Illiberal Education
Outlook|September 11, 2023
The recent resignation of an economist from Ashoka University following the political backlash to his research paper on manipulation in the 2019 elections raises crucial questions about the state of higher education
Illiberal Education

AS they say in India,” the economist Pranab Bardhan wrote in an influential paper on corruption, “in the US corruption is in the process of ‘making’ laws, in India it’s mostly in ‘breaking’ laws.” While Bardhan cites legally approved paths of US campaign finance that would be illegal in most countries, this makes me think of the great historic justifications of imperialism, territorial aggression and global wars that western powers have traditionally carried out in the name of progress, peace and prosperity. Hindutva groups in India have been trying hard to glorify their distorted historiography, but I don’t think it has gathered even a fraction of the legitimacy that say, the idea of Empire still enjoys in British public opinion.  
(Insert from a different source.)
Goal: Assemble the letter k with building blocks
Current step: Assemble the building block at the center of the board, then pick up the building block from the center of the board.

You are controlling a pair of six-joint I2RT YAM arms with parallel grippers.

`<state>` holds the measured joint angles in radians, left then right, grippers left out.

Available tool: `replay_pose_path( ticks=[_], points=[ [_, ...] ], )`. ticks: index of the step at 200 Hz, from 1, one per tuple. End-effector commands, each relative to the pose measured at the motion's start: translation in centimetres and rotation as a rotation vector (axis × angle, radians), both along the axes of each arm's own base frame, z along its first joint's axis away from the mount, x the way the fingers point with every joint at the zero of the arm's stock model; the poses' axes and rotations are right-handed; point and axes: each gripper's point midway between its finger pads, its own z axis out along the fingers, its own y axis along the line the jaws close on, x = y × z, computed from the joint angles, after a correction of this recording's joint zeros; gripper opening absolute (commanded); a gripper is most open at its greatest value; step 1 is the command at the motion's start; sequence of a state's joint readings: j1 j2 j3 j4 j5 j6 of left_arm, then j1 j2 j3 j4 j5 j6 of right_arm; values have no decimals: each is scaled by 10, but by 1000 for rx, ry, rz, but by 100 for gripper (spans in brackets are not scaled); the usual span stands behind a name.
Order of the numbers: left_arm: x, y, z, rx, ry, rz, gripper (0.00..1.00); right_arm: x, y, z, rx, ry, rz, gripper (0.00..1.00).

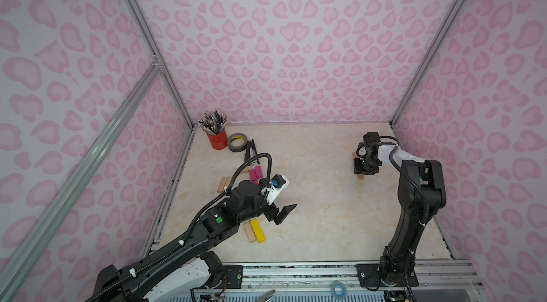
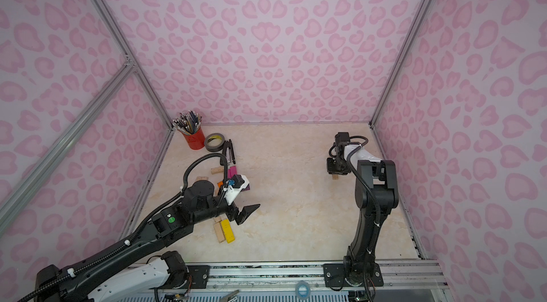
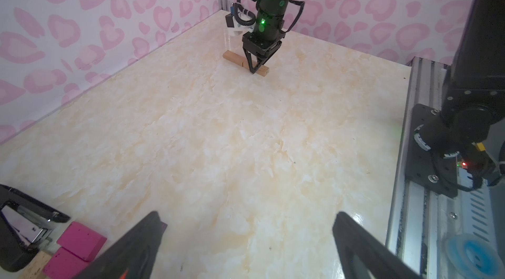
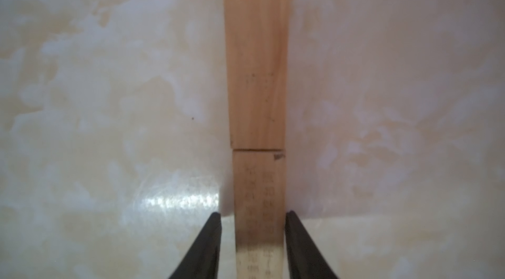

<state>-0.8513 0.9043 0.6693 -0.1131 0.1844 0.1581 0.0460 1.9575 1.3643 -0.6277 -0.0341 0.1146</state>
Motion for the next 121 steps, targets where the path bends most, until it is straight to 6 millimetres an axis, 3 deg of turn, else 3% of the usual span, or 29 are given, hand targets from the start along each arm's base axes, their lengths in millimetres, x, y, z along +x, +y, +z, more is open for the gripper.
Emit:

There is supreme irony in the way the structural forces of history and deliberately orchestrated attempts at suppression are standing out in ironic opposition to each other in western and Indian universities right now. Historical realities, partly to do with demography but also with finance, have led to severe erosions in universities in the US and the UK. In India, where precisely those things are in the country’s favour, individuals and politicians are going a great job in squandering away what could have been a golden period of higher education in the country.